=== WHAT YOU WILL DO ===
Please report, as a bare number, how many lines below include the string "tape".

=== PROVIDED RECORDS ===
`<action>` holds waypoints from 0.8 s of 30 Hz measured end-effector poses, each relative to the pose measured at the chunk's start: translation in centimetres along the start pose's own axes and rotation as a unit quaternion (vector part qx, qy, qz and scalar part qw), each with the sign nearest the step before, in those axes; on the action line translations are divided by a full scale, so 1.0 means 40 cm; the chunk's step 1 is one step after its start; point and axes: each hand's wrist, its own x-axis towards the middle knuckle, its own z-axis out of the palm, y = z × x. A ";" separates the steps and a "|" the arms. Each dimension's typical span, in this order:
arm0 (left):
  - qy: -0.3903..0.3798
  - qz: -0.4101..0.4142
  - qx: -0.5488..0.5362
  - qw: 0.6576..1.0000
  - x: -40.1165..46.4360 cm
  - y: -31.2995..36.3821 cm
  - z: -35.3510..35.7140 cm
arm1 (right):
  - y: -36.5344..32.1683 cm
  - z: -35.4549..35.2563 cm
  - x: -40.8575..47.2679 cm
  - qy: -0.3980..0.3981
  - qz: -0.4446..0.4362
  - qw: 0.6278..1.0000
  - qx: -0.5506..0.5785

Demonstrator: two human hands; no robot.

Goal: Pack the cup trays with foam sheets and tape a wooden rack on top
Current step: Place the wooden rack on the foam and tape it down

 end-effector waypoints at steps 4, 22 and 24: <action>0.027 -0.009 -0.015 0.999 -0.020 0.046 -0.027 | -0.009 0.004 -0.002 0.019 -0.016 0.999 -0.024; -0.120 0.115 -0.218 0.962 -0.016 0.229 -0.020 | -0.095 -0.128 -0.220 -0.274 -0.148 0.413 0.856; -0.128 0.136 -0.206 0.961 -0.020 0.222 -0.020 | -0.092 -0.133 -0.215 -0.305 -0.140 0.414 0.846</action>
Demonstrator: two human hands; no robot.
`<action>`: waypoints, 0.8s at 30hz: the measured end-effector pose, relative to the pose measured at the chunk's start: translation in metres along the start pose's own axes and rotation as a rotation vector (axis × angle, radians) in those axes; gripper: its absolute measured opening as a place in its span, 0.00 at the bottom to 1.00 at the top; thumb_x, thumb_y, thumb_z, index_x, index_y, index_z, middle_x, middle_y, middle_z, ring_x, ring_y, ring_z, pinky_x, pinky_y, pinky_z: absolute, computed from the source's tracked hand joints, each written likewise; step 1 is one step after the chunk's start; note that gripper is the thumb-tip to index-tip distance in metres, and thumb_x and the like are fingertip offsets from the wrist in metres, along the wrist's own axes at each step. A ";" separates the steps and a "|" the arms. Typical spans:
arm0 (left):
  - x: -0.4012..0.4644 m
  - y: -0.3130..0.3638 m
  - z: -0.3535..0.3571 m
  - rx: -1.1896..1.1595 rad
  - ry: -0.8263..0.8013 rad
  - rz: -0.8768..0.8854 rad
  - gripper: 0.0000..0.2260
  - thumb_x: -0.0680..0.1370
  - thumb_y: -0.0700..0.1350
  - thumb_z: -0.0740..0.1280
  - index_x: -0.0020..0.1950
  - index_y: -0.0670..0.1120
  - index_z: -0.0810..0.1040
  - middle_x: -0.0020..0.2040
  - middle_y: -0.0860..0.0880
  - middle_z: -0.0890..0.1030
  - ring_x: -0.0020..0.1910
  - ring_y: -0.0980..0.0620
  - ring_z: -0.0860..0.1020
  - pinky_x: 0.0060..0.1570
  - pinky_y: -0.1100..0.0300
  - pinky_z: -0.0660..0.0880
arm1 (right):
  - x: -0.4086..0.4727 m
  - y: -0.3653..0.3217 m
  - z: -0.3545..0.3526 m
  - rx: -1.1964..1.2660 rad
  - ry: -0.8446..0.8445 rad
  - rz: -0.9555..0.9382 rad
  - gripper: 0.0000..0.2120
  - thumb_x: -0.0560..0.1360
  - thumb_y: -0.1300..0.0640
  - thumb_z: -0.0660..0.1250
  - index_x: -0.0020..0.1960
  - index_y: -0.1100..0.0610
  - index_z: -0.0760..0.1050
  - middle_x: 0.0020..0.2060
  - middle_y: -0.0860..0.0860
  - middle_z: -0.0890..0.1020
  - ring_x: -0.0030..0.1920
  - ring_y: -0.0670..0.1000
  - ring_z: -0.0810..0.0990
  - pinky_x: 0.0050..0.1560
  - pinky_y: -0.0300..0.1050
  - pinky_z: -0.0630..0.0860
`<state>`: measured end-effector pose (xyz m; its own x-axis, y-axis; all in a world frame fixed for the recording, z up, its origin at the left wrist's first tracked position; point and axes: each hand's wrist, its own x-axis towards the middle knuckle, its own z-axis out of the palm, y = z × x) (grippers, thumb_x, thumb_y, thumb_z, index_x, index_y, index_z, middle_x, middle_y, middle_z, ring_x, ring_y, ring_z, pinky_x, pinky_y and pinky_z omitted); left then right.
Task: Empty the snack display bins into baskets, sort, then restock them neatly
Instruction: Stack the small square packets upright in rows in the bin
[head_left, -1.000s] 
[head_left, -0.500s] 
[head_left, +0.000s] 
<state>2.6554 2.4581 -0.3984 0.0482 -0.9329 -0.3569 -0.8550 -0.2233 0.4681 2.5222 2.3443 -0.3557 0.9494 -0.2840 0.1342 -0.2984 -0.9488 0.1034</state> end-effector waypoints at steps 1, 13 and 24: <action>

=== OUTPUT FOR THIS TASK ===
2